**Task objective:** Only the lines from the beginning of the data through the one with "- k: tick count" belong in the answer, each retyped exactly, with pictures left out.

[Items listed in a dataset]
● ● ● ● ●

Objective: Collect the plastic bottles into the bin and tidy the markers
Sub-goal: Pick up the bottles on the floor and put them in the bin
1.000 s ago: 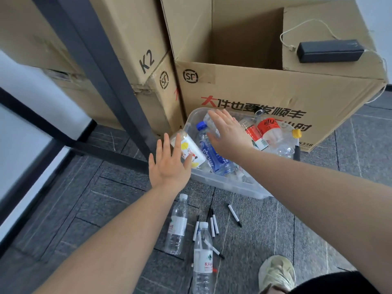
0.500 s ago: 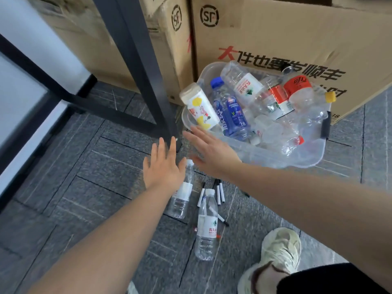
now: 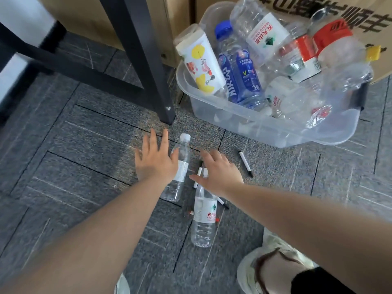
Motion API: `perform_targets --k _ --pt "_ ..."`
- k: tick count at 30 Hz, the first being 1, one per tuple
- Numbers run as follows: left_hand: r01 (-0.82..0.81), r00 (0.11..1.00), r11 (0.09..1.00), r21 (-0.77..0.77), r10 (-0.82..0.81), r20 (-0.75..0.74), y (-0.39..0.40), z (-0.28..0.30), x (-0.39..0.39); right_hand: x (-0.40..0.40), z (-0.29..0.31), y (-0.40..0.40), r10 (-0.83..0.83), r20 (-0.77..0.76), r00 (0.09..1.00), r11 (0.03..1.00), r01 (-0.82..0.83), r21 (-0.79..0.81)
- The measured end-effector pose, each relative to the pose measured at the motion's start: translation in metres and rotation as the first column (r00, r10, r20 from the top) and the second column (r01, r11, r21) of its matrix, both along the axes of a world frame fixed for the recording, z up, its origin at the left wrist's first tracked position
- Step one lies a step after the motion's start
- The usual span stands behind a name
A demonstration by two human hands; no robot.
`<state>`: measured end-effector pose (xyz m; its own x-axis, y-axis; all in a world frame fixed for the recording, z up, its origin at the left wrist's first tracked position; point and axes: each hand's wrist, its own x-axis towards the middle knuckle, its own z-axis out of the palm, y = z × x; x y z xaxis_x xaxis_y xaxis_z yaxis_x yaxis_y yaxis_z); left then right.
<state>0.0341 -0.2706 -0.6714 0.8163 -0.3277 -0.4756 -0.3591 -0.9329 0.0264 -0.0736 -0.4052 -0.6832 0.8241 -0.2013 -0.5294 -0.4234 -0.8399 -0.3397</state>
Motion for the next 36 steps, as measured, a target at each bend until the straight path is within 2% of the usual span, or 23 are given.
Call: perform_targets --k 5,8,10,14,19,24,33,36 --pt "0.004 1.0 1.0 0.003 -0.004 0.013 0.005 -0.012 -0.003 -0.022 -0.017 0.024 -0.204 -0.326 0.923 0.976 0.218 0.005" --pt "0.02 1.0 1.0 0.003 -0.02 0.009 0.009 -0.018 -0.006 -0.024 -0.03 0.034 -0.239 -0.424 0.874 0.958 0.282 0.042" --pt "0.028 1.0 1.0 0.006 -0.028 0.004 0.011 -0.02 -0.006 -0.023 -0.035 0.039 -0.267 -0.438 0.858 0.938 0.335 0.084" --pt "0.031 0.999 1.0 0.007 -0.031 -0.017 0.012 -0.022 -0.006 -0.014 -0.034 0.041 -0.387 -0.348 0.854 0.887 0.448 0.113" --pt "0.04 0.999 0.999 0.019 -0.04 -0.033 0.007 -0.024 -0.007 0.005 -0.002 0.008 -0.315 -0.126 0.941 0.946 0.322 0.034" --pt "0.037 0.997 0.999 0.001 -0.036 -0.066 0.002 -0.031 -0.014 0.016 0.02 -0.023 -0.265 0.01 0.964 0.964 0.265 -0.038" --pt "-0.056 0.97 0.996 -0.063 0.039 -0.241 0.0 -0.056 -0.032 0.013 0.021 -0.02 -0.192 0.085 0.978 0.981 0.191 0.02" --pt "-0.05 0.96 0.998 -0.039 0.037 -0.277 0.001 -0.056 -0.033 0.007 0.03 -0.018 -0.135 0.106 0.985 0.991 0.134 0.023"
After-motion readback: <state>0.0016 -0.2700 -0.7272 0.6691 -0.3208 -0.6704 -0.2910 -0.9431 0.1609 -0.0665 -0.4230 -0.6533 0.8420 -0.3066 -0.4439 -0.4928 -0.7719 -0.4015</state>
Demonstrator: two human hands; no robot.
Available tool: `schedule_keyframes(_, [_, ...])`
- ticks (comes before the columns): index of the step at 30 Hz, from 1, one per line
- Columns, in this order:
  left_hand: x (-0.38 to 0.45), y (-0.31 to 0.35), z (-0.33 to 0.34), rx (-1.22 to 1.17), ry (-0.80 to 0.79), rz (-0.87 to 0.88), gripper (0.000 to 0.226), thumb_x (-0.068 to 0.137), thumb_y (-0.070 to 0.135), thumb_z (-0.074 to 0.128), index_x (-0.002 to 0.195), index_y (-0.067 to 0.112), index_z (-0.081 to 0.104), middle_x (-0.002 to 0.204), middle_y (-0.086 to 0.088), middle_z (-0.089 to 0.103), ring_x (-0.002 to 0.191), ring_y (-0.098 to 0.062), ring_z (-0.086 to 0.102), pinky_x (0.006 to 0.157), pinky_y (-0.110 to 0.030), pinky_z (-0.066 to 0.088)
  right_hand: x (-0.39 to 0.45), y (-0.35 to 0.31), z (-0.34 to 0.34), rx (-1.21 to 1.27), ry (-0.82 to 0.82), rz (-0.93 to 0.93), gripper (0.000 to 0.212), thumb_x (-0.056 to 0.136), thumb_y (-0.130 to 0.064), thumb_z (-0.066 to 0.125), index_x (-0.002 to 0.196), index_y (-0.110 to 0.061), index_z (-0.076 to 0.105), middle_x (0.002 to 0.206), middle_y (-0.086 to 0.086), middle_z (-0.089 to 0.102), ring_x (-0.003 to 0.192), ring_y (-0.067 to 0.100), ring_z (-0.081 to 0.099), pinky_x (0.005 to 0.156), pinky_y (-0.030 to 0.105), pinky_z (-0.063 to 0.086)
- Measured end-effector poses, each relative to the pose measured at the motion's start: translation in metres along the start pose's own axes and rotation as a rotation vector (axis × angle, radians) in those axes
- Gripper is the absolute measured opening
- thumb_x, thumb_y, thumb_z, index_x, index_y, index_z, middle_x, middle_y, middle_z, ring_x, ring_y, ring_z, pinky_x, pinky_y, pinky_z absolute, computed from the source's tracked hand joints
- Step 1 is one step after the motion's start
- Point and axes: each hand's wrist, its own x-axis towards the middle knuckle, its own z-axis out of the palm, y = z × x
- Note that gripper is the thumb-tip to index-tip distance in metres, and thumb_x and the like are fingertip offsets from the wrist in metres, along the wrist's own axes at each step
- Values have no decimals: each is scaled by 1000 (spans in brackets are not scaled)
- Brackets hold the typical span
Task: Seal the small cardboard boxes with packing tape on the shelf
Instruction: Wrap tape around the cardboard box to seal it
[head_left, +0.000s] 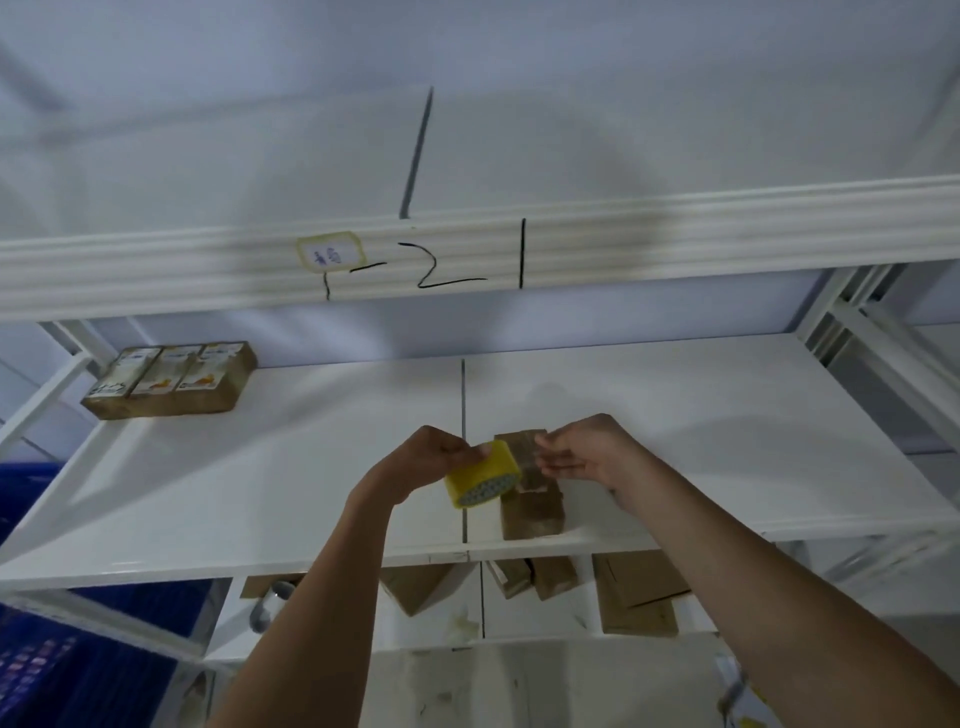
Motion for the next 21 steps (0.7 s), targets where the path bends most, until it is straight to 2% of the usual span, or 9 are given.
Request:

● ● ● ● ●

**Answer space:**
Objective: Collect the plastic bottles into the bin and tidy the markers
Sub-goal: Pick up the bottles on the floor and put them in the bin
1.000 s ago: 
0.500 s ago: 
now: 
Motion API: `perform_targets --k _ --pt "_ ..."`
- k: tick count at 30 Hz, the first being 1, one per tuple

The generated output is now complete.